Assis au pied de la grande pyramide de sel, Tano et Régis regardent droit devant eux. Sous la lune, ce pain de sucre luisant tutoie les étoiles.
Pétrole ou eau de mer, tout se distille, tout se raffine à Berre.
Un parfum d'iode croupi pique les narines et raconte sa vie, lorsqu'il était encore liquide et courait en vagues, de Rio de Janeiro à Hong-Kong. Les deux adolescents écoutent cette odeur sans bien comprendre. À leur âge, tout est figé, rien ne bougera ni ne se transformera. Le sel reste le sel. Leur vie reste leur vie.

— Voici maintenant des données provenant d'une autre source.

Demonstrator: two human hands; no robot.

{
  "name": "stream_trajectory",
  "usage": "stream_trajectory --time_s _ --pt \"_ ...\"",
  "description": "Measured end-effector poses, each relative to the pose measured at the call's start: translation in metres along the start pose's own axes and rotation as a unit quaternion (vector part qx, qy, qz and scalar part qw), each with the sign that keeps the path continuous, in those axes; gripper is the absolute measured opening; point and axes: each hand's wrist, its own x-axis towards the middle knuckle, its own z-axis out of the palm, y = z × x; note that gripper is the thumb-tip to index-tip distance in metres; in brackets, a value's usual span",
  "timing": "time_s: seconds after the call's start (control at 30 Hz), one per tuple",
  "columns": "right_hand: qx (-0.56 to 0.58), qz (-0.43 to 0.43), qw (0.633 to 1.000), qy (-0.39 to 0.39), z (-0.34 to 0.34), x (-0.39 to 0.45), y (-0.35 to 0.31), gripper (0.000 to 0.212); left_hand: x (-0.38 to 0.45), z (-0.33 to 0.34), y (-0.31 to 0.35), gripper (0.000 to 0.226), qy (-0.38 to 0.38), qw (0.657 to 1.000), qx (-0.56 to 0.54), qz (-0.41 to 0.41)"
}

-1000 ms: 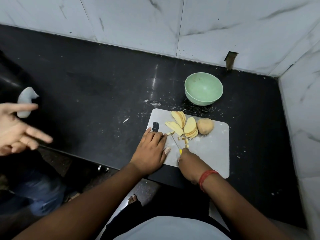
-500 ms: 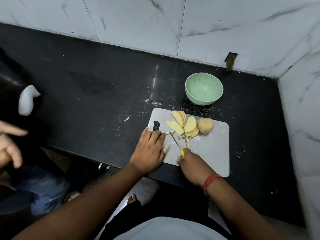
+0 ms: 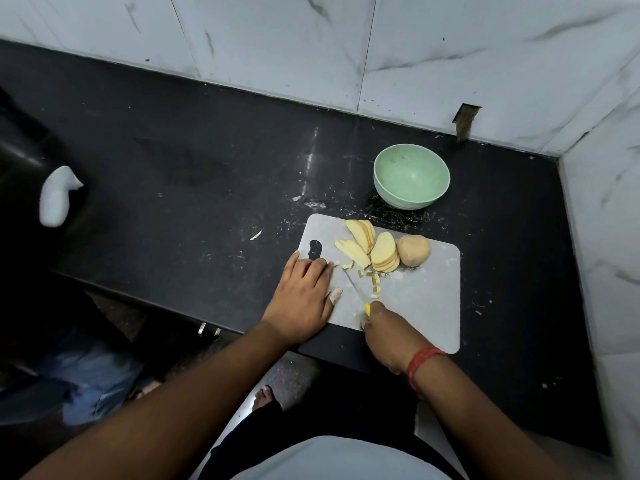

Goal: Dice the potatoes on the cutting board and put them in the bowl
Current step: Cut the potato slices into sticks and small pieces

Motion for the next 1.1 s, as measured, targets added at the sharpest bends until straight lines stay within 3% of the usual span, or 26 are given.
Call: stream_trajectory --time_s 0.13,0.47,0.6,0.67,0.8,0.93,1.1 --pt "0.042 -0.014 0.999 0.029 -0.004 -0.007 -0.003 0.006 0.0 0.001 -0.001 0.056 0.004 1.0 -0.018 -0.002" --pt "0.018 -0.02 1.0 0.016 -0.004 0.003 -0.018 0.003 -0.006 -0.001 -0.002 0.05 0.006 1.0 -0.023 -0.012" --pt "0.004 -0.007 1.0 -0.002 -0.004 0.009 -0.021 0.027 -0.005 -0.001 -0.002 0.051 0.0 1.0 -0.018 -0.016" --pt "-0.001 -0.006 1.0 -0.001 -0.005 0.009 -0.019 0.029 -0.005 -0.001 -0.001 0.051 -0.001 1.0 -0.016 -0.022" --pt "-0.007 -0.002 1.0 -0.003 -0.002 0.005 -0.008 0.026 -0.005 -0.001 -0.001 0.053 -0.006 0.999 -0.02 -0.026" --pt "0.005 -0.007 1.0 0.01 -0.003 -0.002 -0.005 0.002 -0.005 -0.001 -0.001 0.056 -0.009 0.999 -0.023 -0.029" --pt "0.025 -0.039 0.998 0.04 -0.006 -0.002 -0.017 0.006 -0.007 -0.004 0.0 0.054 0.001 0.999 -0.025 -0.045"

Tano coupe une gauloise sans filtre en deux et en tend la moitié au gros Régis.
- T'en veux une ?
- Non, j'ai les miennes. Des Dunhill.
Lui, c'est le seul fils de riches de la bande. Son père est représentant en gros chez Ricard. Une place en or, comme il dit avec fierté, et qui l'oblige tous les matins à plonger dans les entrailles mystérieuses de Marseille et du port des Arnavaux. Le gros Régis, en bon fils unique, a toujours les plus belles fringues, avec les marques qui brillent en lettres d'or sur les pantalons ou les blousons de cuir, cintrés à la taille.

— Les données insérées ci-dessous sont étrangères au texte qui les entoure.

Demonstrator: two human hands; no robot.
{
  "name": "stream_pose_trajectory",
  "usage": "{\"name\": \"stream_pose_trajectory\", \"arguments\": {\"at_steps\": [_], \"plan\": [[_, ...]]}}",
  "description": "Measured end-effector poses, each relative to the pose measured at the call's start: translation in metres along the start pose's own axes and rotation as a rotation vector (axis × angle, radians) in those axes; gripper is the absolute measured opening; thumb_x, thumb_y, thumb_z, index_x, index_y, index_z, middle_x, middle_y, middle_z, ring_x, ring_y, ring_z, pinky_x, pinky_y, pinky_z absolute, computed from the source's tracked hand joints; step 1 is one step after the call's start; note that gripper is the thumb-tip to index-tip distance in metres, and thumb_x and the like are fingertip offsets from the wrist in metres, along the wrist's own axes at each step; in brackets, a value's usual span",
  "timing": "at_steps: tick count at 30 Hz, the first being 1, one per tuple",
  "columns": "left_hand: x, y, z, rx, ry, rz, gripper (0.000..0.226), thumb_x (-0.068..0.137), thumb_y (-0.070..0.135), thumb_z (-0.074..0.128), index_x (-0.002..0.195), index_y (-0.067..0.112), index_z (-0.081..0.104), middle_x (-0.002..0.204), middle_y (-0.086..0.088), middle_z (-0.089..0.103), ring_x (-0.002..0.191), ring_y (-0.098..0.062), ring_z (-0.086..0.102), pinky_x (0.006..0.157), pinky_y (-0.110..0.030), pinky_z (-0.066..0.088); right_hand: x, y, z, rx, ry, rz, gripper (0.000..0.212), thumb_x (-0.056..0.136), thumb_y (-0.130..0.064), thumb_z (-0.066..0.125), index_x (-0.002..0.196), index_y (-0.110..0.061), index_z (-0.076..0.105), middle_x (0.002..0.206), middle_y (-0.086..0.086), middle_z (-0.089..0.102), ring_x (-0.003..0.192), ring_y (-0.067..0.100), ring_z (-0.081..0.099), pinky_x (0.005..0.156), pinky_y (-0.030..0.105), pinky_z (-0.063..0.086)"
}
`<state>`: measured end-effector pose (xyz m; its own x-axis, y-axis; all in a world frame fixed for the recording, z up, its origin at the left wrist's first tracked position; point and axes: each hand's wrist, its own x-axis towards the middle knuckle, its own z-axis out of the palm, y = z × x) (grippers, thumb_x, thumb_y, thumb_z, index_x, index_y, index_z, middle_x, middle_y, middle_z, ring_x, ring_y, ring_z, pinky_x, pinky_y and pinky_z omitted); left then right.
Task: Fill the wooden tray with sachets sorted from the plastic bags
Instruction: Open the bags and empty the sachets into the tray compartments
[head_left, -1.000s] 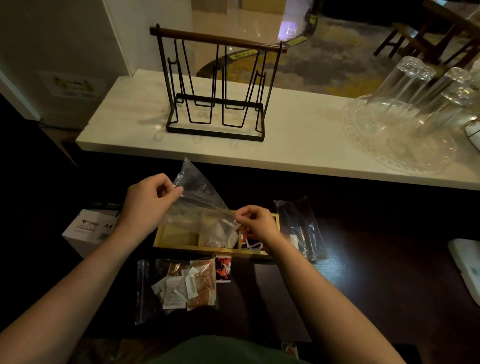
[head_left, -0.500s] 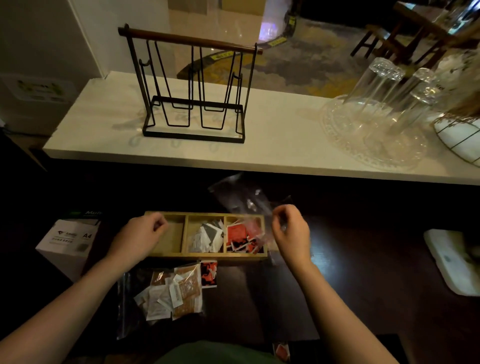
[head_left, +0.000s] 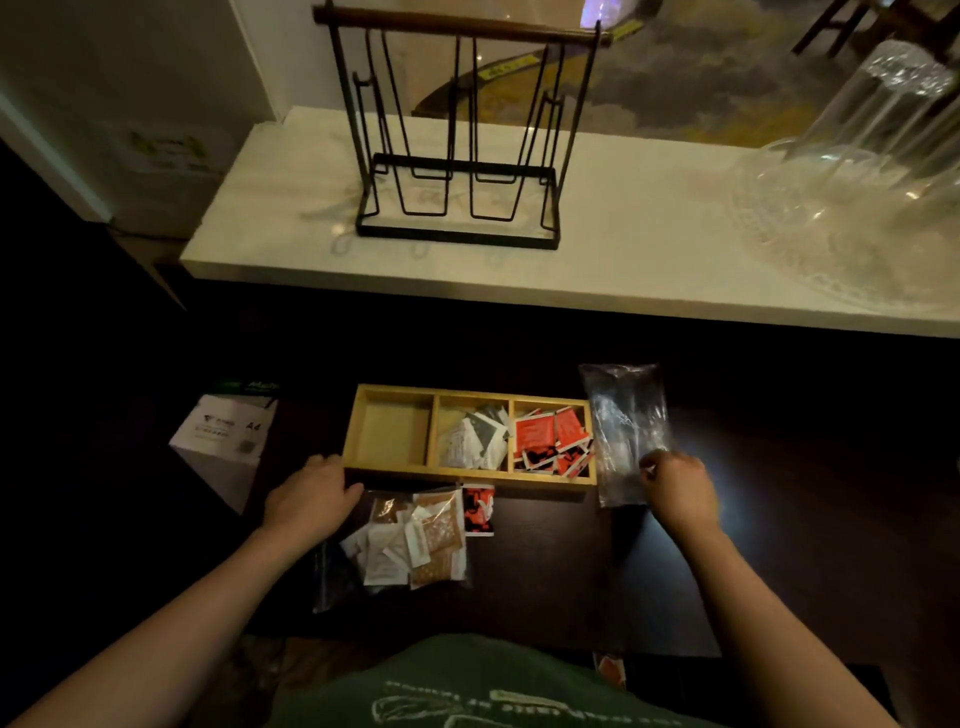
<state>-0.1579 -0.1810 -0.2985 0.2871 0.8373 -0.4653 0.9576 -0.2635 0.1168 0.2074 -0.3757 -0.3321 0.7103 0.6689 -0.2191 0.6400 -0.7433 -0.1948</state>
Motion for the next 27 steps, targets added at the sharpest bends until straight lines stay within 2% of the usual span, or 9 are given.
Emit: {"name": "stream_pose_trajectory", "arguments": {"at_steps": [2,4,8,11,14,17,21,24,27], "plan": [[-0.003,-0.011,0.006,-0.055,0.013,-0.097,0.041,0.089,0.048,0.048,0.108,0.011,0.047,0.112,-0.010,0.050,0.094,-0.030,0.057,0.067,-0.034,0.043,-0.001,-0.001,0.003,-0.125,-0.026,0.003,0.021,0.083,-0.018,0.058,0.094,-0.007,0.072,0.104,0.023,0.067,0.098,0.040,0.058,0.078,0.039,0.050],[-0.006,-0.023,0.013,-0.198,-0.034,-0.195,0.045,0.088,0.047,0.051,0.110,0.009,0.043,0.112,-0.012,0.050,0.096,-0.032,0.057,0.069,-0.034,0.042,-0.003,-0.007,0.000,-0.158,0.078,0.009,0.026,0.084,-0.021,0.058,0.096,0.000,0.068,0.104,0.028,0.063,0.097,0.044,0.055,0.078,0.044,0.048],[-0.014,-0.042,0.028,-0.629,-0.257,-0.287,0.028,0.091,0.031,0.054,0.099,0.005,0.048,0.084,-0.007,0.062,0.068,-0.019,0.063,0.051,-0.030,0.051,-0.012,-0.032,-0.012,-0.123,0.432,-0.107,0.031,0.076,-0.020,0.052,0.093,0.005,0.061,0.095,0.030,0.057,0.088,0.045,0.052,0.075,0.049,0.044],[-0.024,-0.046,0.034,-0.759,-0.310,-0.255,0.011,0.091,0.016,0.053,0.085,0.008,0.056,0.072,-0.006,0.062,0.057,-0.015,0.060,0.051,-0.026,0.050,-0.020,-0.062,-0.021,-0.071,0.453,-0.279,0.028,0.078,-0.019,0.053,0.097,-0.001,0.063,0.103,0.023,0.059,0.092,0.041,0.051,0.081,0.047,0.041],[-0.031,-0.042,0.023,-0.782,-0.271,-0.135,0.018,0.089,0.011,0.057,0.072,0.011,0.054,0.066,-0.005,0.062,0.058,-0.014,0.059,0.053,-0.026,0.050,-0.046,-0.102,-0.018,0.017,0.274,-0.472,0.023,0.078,-0.016,0.066,0.100,-0.010,0.065,0.107,0.010,0.060,0.099,0.028,0.054,0.085,0.040,0.049],[-0.038,-0.032,0.006,-0.742,-0.296,0.008,0.021,0.087,0.011,0.061,0.067,0.013,0.055,0.061,0.000,0.058,0.059,-0.011,0.058,0.054,-0.024,0.050,-0.076,-0.142,-0.011,0.224,-0.112,-0.614,0.021,0.090,-0.018,0.056,0.110,-0.021,0.061,0.115,-0.006,0.054,0.100,0.006,0.053,0.089,0.025,0.051],[-0.050,-0.002,-0.013,-0.749,-0.310,0.170,0.022,0.087,0.014,0.062,0.066,0.017,0.057,0.062,0.002,0.061,0.061,-0.010,0.060,0.053,-0.020,0.049,-0.107,-0.186,-0.006,0.471,-0.600,-0.729,0.021,0.091,-0.029,0.061,0.109,-0.020,0.060,0.111,-0.003,0.060,0.093,0.006,0.059,0.079,0.021,0.052],[-0.053,0.023,-0.019,-0.749,-0.232,0.222,0.023,0.087,0.014,0.061,0.065,0.019,0.055,0.059,0.003,0.058,0.055,-0.004,0.055,0.053,-0.020,0.044,-0.118,-0.200,-0.006,0.582,-0.672,-0.650,0.035,0.083,-0.034,0.070,0.109,-0.017,0.053,0.107,0.002,0.063,0.093,0.012,0.060,0.076,0.022,0.052],[-0.055,0.045,-0.017,-0.680,-0.113,0.202,0.025,0.086,0.020,0.063,0.063,0.022,0.053,0.060,0.004,0.056,0.057,-0.009,0.052,0.057,-0.029,0.041,-0.115,-0.200,-0.010,0.659,-0.620,-0.521,0.035,0.080,-0.032,0.073,0.100,-0.021,0.047,0.095,-0.006,0.060,0.078,0.002,0.056,0.063,0.011,0.045]]}}
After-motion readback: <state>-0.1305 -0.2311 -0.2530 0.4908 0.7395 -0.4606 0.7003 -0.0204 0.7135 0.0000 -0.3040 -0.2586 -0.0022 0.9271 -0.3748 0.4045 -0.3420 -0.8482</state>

Sans parler de sa moto, la Yam' 49,9 CC que son cousin a débridée et kittée. A deux, elle monte à plus de soixante. Quand le gros Régis la pilote en solo, elle flirte avec le quatre-vingts. Si c'est Tano, tout en nerfs et en muscles naissants, elle approche même le cent, dans la grande descente de Salon, sur la nationale 113.
Tous les deux la prennent souvent, cette route. Pour aller dans les boums. Pour voir les filles. Leur plus grand plaisir, à l'aller comme au retour, c'est de frôler les vieilles putes, des tapineuses en fin de course, au prix unique, qui fleurissent sur le bas-côté. Encastrées dans leur pliant, elles regardent défiler les voitures, cuisses ouvertes. Leur visage fripé les fait ressembler à des clowns. Des faces décaties et grimées.